Line by line, the entries below are to be reproduced unaltered.

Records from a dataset
····················

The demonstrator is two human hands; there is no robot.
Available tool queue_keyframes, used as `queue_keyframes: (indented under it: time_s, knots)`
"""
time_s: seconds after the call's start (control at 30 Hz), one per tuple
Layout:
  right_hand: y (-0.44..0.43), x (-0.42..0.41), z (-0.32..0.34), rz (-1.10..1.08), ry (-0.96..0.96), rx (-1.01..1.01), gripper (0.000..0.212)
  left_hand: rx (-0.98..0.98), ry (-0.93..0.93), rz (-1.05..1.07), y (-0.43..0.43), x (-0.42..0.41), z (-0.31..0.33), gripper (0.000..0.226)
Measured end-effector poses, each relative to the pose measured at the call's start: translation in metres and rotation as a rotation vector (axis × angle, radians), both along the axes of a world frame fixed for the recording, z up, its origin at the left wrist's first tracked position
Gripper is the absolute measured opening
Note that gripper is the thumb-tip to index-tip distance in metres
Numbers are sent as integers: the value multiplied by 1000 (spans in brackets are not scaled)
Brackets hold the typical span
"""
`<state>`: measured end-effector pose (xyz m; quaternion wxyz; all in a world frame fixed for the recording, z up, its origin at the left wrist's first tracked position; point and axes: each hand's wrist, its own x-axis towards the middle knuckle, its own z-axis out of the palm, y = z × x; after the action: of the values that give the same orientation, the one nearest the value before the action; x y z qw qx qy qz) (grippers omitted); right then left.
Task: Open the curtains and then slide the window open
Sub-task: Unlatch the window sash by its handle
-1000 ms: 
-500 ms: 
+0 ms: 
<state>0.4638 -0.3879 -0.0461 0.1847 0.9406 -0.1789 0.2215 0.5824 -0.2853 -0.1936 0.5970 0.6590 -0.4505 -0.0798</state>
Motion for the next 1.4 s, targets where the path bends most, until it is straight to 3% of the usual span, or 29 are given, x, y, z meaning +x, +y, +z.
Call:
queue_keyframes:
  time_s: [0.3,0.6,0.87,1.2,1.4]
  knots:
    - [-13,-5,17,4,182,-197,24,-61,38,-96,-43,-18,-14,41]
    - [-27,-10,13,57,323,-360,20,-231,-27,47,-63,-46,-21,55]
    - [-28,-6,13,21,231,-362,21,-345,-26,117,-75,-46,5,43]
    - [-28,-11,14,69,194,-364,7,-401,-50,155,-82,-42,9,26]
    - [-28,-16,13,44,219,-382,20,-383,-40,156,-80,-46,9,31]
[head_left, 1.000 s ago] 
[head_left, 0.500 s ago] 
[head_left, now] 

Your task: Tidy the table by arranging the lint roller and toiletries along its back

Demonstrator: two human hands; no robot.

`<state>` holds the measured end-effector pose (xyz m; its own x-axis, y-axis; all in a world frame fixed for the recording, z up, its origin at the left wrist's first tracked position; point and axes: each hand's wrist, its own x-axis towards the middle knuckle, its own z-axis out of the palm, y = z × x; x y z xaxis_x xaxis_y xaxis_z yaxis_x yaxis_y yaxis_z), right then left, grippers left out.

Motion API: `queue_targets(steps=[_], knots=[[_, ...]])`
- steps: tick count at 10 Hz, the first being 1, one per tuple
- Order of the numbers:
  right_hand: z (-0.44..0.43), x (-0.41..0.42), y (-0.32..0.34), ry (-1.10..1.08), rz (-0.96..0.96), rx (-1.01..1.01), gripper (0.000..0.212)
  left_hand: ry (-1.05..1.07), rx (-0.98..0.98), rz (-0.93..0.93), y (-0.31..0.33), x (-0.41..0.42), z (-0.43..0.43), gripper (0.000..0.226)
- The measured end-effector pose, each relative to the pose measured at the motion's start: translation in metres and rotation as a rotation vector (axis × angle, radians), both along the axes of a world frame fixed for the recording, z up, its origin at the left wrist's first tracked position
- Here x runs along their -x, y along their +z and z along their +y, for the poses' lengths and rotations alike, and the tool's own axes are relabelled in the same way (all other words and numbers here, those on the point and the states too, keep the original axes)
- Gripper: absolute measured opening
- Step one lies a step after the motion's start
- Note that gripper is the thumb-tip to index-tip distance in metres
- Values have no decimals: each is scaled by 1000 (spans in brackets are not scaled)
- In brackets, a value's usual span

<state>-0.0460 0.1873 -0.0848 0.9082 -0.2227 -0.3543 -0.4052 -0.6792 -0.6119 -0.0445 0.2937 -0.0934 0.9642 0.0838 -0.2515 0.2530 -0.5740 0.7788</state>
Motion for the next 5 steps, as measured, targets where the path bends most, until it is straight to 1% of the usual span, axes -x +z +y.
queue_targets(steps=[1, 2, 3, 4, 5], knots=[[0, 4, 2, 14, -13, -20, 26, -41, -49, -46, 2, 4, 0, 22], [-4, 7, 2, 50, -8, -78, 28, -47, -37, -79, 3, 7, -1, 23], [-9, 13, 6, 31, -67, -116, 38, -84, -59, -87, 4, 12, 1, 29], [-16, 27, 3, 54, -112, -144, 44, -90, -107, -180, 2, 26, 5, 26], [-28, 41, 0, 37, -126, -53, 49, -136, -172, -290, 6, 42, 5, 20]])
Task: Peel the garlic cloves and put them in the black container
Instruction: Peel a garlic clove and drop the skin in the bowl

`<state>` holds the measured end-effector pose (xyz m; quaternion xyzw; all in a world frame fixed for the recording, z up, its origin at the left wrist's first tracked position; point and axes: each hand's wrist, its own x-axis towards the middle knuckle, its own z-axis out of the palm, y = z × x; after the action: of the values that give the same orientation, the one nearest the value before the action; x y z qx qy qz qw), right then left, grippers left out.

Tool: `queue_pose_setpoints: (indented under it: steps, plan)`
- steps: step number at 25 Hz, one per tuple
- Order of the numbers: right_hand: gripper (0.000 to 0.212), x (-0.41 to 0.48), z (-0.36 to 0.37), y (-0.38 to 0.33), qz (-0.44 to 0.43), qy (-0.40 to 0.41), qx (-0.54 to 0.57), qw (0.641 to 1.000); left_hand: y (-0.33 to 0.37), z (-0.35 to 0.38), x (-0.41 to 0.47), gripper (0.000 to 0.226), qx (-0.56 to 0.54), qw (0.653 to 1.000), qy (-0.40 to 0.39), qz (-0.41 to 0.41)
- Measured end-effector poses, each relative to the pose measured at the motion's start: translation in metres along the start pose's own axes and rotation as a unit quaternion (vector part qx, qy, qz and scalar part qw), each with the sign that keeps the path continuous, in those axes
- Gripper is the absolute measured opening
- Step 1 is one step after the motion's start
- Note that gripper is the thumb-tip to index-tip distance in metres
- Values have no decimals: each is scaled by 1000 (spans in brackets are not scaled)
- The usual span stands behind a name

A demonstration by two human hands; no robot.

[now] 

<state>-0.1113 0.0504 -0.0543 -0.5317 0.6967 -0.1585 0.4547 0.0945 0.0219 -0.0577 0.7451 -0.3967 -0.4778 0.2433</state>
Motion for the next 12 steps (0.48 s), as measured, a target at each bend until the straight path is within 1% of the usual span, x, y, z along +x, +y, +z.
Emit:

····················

* [PROBLEM SOLUTION]
The demonstrator is two human hands; there is no robot.
Available tool queue_keyframes, used as `queue_keyframes: (indented under it: time_s, knots)`
"""
time_s: seconds after the call's start (control at 30 Hz), one per tuple
Layout:
  right_hand: y (-0.44..0.43), x (-0.42..0.41), z (-0.32..0.34), rz (-1.10..1.08), ry (-0.96..0.96), rx (-1.01..1.01), gripper (0.000..0.212)
  left_hand: rx (-0.98..0.98), ry (-0.93..0.93), rz (-1.05..1.07), y (-0.43..0.43), x (-0.42..0.41), z (-0.31..0.33), gripper (0.000..0.226)
Measured end-effector poses, each relative to the pose measured at the call's start: translation in metres and rotation as a rotation vector (axis × angle, radians), both along the axes of a world frame fixed for the recording, z up, its origin at the left wrist's first tracked position
Gripper is the absolute measured opening
Note that gripper is the thumb-tip to index-tip distance in metres
Numbers are sent as integers: the value multiplied by 1000 (spans in brackets are not scaled)
Brackets hold the typical span
"""
`<state>`: measured end-effector pose (xyz m; quaternion wxyz; all in a world frame fixed for the recording, z up, its origin at the left wrist's first tracked position; point and axes: each hand's wrist, its own x-axis towards the middle knuckle, its own z-axis out of the palm, y = z × x; after the action: of the values that give the same orientation, the one nearest the value before the action; x y z qw qx qy qz) (grippers omitted); right then left.
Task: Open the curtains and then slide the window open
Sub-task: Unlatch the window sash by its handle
-1000 ms: 
-500 ms: 
+0 ms: 
<state>0.4638 -0.3879 -0.0461 0.1847 0.9406 -0.1789 0.2215 0.5824 -0.2853 -0.1936 0.5970 0.6590 -0.4505 -0.0798</state>
Motion for the next 1.4 s, targets where the path bends most, until it is straight to 3% of the usual span, or 29 are given, x, y, z meaning +x, +y, +z.
Call:
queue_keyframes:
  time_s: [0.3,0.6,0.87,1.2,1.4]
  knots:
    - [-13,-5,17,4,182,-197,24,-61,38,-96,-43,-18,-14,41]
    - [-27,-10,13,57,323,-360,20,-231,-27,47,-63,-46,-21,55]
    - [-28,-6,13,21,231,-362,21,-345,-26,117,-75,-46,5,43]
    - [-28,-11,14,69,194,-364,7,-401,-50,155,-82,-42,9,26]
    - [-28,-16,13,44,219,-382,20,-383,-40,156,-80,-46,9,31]
[head_left, 1.000 s ago] 
[head_left, 0.500 s ago] 
[head_left, now] 

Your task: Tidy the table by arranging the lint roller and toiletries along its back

Demonstrator: two human hands; no robot.

`<state>` holds the measured end-effector pose (xyz m; its own x-axis, y-axis; all in a world frame fixed for the recording, z up, its origin at the left wrist's first tracked position; point and axes: each hand's wrist, its own x-axis towards the middle knuckle, its own z-axis out of the palm, y = z × x; x y z xaxis_x xaxis_y xaxis_z yaxis_x yaxis_y yaxis_z), right then left, grippers left out.

Motion API: `queue_targets(steps=[_], knots=[[_, ...]])`
- steps: tick count at 10 Hz, the first being 1, one per tuple
- Order of the numbers:
  right_hand: z (-0.44..0.43), x (-0.41..0.42), y (-0.32..0.34), ry (-1.10..1.08), rz (-0.96..0.96), rx (-1.01..1.01), gripper (0.000..0.212)
  left_hand: ry (-1.05..1.07), rx (-0.98..0.98), rz (-0.93..0.93), y (-0.31..0.33), x (-0.41..0.42), z (-0.43..0.43), gripper (0.000..0.226)
- The measured end-effector pose, each relative to the pose measured at the motion's start: translation in metres and rotation as a rotation vector (axis × angle, radians), both along the axes of a world frame fixed for the recording, z up, its origin at the left wrist's first tracked position
- Here x runs along their -x, y along their +z and z along their +y, for the poses' lengths and rotations alike, and the tool's own axes are relabelled in the same way (all other words and numbers here, those on the point and the states too, keep the original axes)
- Gripper: absolute measured opening
- Step one lies a step after the motion's start
- Note that gripper is the thumb-tip to index-tip distance in metres
- Values have no decimals: each is scaled by 1000 (spans in brackets are not scaled)
- In brackets, a value's usual span

<state>-0.0460 0.1873 -0.0848 0.9082 -0.2227 -0.3543 -0.4052 -0.6792 -0.6119 -0.0445 0.2937 -0.0934 0.9642 0.0838 -0.2515 0.2530 -0.5740 0.7788</state>
Motion for the next 5 steps, as measured, targets where the path bends most, until it is straight to 1% of the usual span, axes -x +z +y.
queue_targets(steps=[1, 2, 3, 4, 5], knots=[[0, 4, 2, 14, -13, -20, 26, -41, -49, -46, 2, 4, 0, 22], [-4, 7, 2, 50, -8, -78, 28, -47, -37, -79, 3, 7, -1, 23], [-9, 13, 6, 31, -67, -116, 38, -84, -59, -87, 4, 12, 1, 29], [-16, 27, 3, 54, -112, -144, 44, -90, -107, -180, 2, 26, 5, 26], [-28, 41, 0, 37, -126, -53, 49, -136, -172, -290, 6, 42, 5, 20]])
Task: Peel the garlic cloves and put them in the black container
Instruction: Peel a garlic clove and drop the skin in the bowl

`<state>` holds the measured end-effector pose (xyz m; quaternion xyzw; all in a world frame fixed for the recording, z up, its origin at the left wrist's first tracked position; point and axes: each hand's wrist, its own x-axis towards the middle knuckle, its own z-axis out of the palm, y = z × x; after the action: of the values that give the same orientation, the one nearest the value before the action; x y z qx qy qz qw), right then left, grippers left out.

Tool: `queue_pose_setpoints: (indented under it: steps, plan)`
- steps: step number at 25 Hz, one per tuple
- Order of the numbers: right_hand: gripper (0.000 to 0.212), x (-0.41 to 0.48), z (-0.36 to 0.37), y (-0.38 to 0.33), qz (-0.44 to 0.43), qy (-0.40 to 0.41), qx (-0.54 to 0.57), qw (0.641 to 1.000); left_hand: y (-0.33 to 0.37), z (-0.35 to 0.38), x (-0.41 to 0.47), gripper (0.000 to 0.226), qx (-0.56 to 0.54), qw (0.653 to 1.000), qy (-0.40 to 0.39), qz (-0.41 to 0.41)
- Measured end-effector poses, each relative to the pose measured at the motion's start: translation in metres along the start pose's own axes and rotation as a unit quaternion (vector part qx, qy, qz and scalar part qw), each with the sign that keeps the path continuous, in those axes
- Gripper is the absolute measured opening
- Step 1 is one step after the motion's start
- Note that gripper is the thumb-tip to index-tip distance in metres
- Values have no decimals: each is scaled by 1000 (spans in brackets are not scaled)
- The usual span stands behind a name

A demonstration by two human hands; no robot.

[now] 

<state>-0.1113 0.0504 -0.0543 -0.5317 0.6967 -0.1585 0.4547 0.0945 0.0219 -0.0577 0.7451 -0.3967 -0.4778 0.2433</state>
Motion for the next 12 steps (0.48 s), as measured, a target at each bend until the straight path is within 1% of the usual span, x, y, z along +x, +y, +z.
Emit:

This output requires nothing further.